Most pre-launch GTA 6 conversation is about size. How big is the map. Is it bigger than San Andreas. Is it bigger than RDR2. The size question is fair, but it isn't the most useful question. The more useful question is density - and density is where Trailer 2 has actually given us evidence.
This piece is the case for thinking about density first. We work through what density means in a Rockstar map, what Trailer 2 actually shows, and why a denser map of medium size will feel larger than a sparse map of huge size. For the size discussion specifically, see the GTA 6 map size piece.
What density means in a Rockstar map
Three things, roughly. Pedestrian density - how many NPCs are on screen at once and how much variety there is between them. Vehicle density - how many cars are on the road, how varied they are, how the AI behaves. Interior density - how many buildings have working interiors you can enter, and how distinct those interiors feel from each other.
Each of these costs a different kind of effort to ship. Pedestrian density is largely a function of the engine and the asset pipeline - more variety means more art assets and better runtime mixing.
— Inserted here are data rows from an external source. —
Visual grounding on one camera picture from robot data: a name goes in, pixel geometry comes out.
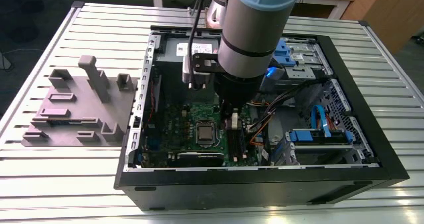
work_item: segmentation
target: black computer case frame
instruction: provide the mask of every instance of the black computer case frame
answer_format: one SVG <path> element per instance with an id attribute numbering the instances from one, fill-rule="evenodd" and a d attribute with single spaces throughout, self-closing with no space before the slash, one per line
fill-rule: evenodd
<path id="1" fill-rule="evenodd" d="M 189 32 L 190 28 L 153 26 L 152 30 L 162 31 L 169 36 L 174 31 Z M 198 37 L 202 32 L 221 33 L 216 29 L 197 31 Z M 180 32 L 174 34 L 178 37 L 186 36 Z M 330 38 L 309 34 L 282 36 L 317 40 L 350 105 L 349 115 L 357 119 L 380 167 L 122 172 L 126 145 L 124 139 L 114 189 L 124 191 L 140 209 L 212 209 L 336 203 L 370 188 L 388 187 L 409 178 Z"/>

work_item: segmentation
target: aluminum work table
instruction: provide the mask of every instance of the aluminum work table
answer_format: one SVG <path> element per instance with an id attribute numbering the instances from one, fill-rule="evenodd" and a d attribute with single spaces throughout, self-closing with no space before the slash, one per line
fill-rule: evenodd
<path id="1" fill-rule="evenodd" d="M 89 3 L 70 8 L 0 121 L 0 222 L 420 223 L 424 98 L 374 33 L 356 21 L 292 17 L 285 32 L 332 38 L 410 176 L 389 188 L 333 205 L 142 212 L 112 188 L 120 148 L 21 145 L 54 68 L 82 75 L 78 57 L 94 55 L 108 76 L 140 77 L 150 25 L 192 26 L 192 22 L 182 9 Z"/>

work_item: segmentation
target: green circuit board
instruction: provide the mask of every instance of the green circuit board
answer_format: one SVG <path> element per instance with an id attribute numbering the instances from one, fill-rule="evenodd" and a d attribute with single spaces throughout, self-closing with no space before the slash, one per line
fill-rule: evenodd
<path id="1" fill-rule="evenodd" d="M 242 109 L 240 114 L 244 125 L 250 123 L 249 110 Z M 225 155 L 224 166 L 257 166 L 257 155 L 246 153 L 246 159 L 234 162 L 228 155 L 228 143 L 225 130 L 221 128 L 218 105 L 196 104 L 166 105 L 162 116 L 160 117 L 162 128 L 160 138 L 148 139 L 148 144 L 160 152 L 218 152 Z M 196 143 L 196 122 L 209 121 L 214 124 L 216 143 L 209 147 L 201 147 Z M 165 165 L 165 160 L 156 164 Z"/>

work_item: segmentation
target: floor
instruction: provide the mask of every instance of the floor
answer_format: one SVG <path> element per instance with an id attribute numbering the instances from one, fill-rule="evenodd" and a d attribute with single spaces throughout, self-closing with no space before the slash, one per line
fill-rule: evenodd
<path id="1" fill-rule="evenodd" d="M 0 117 L 18 92 L 18 89 L 30 73 L 30 70 L 41 55 L 56 29 L 66 15 L 70 5 L 74 1 L 109 3 L 124 5 L 153 6 L 153 0 L 42 0 L 44 10 L 30 15 L 38 28 L 37 38 L 26 43 L 14 43 L 2 33 L 0 33 L 0 49 L 8 53 L 6 59 L 14 64 L 14 69 L 9 72 L 0 69 Z M 194 0 L 164 0 L 165 7 L 186 8 L 193 5 Z M 408 42 L 402 50 L 396 54 L 396 59 L 402 66 L 412 81 L 416 83 L 421 92 L 424 92 L 424 46 L 414 44 L 413 40 Z"/>

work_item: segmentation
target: blue drive latch
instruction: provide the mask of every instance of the blue drive latch
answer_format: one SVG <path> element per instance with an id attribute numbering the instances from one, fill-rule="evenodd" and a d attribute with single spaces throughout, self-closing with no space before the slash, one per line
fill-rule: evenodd
<path id="1" fill-rule="evenodd" d="M 290 57 L 290 48 L 286 46 L 284 39 L 280 39 L 272 57 L 282 66 L 293 67 L 296 65 L 296 61 Z"/>
Vehicle density is similar. Interior density is the most expensive of the three because each interior is, in effect, a small bespoke level.
What Trailer 2 shows on density
Pedestrian density looks notably high. The art deco strip frames have crowded pavements with visible variety - different ages, different body types, different styles. The mall scene shows a layered crowd. The downtown frames show steady street-level activity. This is consistently more crowded than GTA 5's equivalent zones, and visibly closer to a real city's daily activity.
Vehicle density also looks high. Multi-lane streets with full traffic lanes. Visible variety in vehicle types. AI behaviour visible enough in the chase frames that the cars look like cars rather than props.
Interior density is harder to read from trailer footage because the trailer doesn't go inside enough buildings to give you a count. What it does show is enough varied interior environments - the mall, a strip club, what looks like an apartment, a jail cell, what looks like a marina office - that the interior pipeline is at least active.
Why density matters more than size
Two reasons. First, perceived size. A dense map feels larger than a sparse map of the same physical dimensions because the player encounters more per unit of distance traversed. GTA V's Los Santos felt smaller than San Andreas's countryside despite being more concentrated - density swung perception. The same applies in the other direction.
Second, replay value. A dense map rewards repeat traversal. A sparse map is fast to learn and slow to keep interesting. The single longest-running GTA was V; the longest-running RDR was RDR2 - both were dense rather than just large.
The likely shape of the density argument at launch
If the trailer footage scales to the full map, GTA 6 will be the densest open-world Rockstar has shipped. That is the strongest single argument for the map feeling bigger than its physical dimensions justify.
If the trailer footage is showcase footage and the rest of the map is sparser, the density argument weakens and we are back in size territory. We don't know yet which is true. Rockstar's pattern - showing showcase footage but generally shipping at the showcase quality bar - suggests the trailer density is closer to the full-map density than not. That is informed expectation, not promise.
What this changes about pre-launch discussion
When you see a 'map size' debate, ask the second question. Is the comparison about square miles, or about density? Two maps the same physical size can feel radically different. Two maps a different physical size can feel similar. Density is where the actual variation lives, and it is where the most interesting evidence has emerged so far.